Rep. Stacey Travers, one of the four lawmakers who sought the opinion, said that link between care and running for office makes sense.
"Do you take your child out to knock on doors with you in 100-degree heat?'' asked the Tempe Democrat.
"I certainly can't always take them to events,'' Travers said. Consider, she said, having to go out and talk with constituents with an infant or baby in tow.
While Mayes focused on the burden on women, her opinion is not gender specific. It applies to men who are providing care as well.
"There are single fathers out there as well, Travers said
"Child care in any situation is cost prohibitive,'' she said.
"If this is a way you want to get involved in your community and you want to create a better future for your kids, and you find that is best facilitated through public office, you should have the opportunity to do that,'' said Travers. "It shouldn't be restrictive.''
The new opinion also is not limited to singles. Mayes said it applies to a spouse or other family member who may also be on the campaign trail.
"If the spouse or family member would have provided the care, and the purpose of paying another person to provide the care is for the spouse or family member to be able to participate in campaign activities, then the purpose of the expenditure is to influence the election,'' the attorney general wrote, and then is justified.
That's the case for Travers who has a husband, two kids and a parent living at home.
Mayes said there are precedents for her decision.
She said the Federal Elections Commission has concluded that, under "appropriate circumstances,'' campaign dollars can be used to pay for child care expenses.
In one case, Mayes said, the commission said that, but for the campaign and travel by a candidate and his wife, there would have been no such expenses. That, the commission ruled, made it acceptable.
A similar finding was made in the case of a congressional candidate who was the full-time caregiver for her children.
And Mayes cited conclusion reached by election and legal officials in other states that support her findings here.
"The prevalence of states permitting dependent care or child care expenditures supports the common-sense conclusion that such payments can be for the purpose of influencing the election,'' she wrote.

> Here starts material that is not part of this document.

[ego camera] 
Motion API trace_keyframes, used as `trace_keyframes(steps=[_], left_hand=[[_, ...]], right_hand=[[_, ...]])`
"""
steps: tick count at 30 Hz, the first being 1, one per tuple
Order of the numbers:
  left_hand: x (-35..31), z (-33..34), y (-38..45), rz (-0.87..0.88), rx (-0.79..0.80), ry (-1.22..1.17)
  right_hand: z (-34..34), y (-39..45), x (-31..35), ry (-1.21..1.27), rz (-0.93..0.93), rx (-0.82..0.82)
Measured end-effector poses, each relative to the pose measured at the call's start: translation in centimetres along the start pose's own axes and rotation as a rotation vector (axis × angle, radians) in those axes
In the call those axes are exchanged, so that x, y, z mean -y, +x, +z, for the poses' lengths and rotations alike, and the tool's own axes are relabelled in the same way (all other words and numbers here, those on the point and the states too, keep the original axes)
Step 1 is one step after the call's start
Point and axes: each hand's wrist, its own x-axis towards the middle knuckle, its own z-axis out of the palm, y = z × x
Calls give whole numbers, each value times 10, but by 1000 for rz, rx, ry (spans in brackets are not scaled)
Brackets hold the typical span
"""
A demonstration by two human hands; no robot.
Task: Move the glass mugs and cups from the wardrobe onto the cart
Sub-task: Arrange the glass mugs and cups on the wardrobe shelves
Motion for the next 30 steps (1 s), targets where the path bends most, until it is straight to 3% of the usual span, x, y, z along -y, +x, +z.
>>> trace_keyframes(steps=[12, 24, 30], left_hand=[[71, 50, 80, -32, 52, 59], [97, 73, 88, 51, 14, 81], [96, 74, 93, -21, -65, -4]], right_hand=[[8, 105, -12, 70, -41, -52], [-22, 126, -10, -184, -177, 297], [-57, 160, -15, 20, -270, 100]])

The opinion, by itself, does not carry the same force of law as an appellate court ruling. But AG opinions can be cited in court filings and can provide a shield against punishment for someone who is following that advice.
Mayes did not address how all this works for statewide and legislative candidates who take advantage of a voter-approved law that allows them to get public funds if they eschew special interest donations.

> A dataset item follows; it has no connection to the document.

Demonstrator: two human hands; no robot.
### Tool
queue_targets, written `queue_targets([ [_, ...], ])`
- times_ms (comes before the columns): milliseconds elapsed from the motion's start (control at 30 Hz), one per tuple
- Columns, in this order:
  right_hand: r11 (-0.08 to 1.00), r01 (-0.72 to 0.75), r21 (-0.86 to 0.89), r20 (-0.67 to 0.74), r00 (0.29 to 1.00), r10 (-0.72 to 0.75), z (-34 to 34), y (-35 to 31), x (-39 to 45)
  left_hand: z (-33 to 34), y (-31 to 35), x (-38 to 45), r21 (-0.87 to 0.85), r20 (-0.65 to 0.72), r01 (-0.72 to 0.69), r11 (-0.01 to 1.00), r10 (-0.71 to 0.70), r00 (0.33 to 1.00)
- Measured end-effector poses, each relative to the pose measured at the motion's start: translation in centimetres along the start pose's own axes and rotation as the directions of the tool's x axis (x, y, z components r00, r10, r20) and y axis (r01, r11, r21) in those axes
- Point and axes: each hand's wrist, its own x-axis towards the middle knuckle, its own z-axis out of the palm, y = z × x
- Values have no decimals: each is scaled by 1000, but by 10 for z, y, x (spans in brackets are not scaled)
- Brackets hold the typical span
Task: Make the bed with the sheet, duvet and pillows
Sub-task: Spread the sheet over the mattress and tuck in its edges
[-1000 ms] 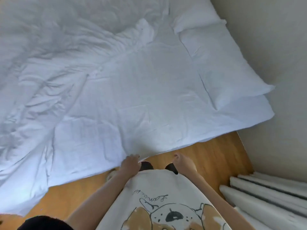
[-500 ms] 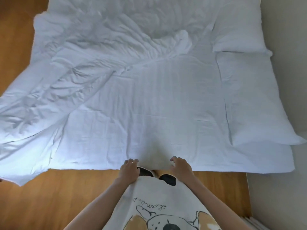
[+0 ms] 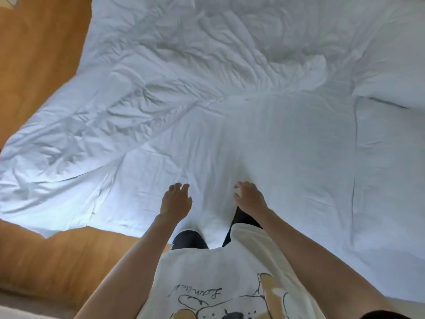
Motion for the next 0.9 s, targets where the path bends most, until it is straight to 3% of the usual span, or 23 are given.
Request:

But Tom Collins, executive director of the Citizens Clean Elections Commission, told Capitol Media Services the same logic should apply. That's because commission rules require public dollars they get to be used for "direct campaign purposes.''
While Mayes said candidates can use campaign funds for child care expenses, she drew the line at them using other donated funds once they get elected.
Arizona law allows someone in office to solicit and receive contributions for "officeholder duties.'' That can include things not provided by the public body for which that person works, like office equipment and supplies, travel related to the person's duties, meeting and communicating with constituents, and other educational purposes like subscriptions and attending conferences.
But Mayes said she cannot read that law in any way to permit the officeholder to also use those dollars to provide child care.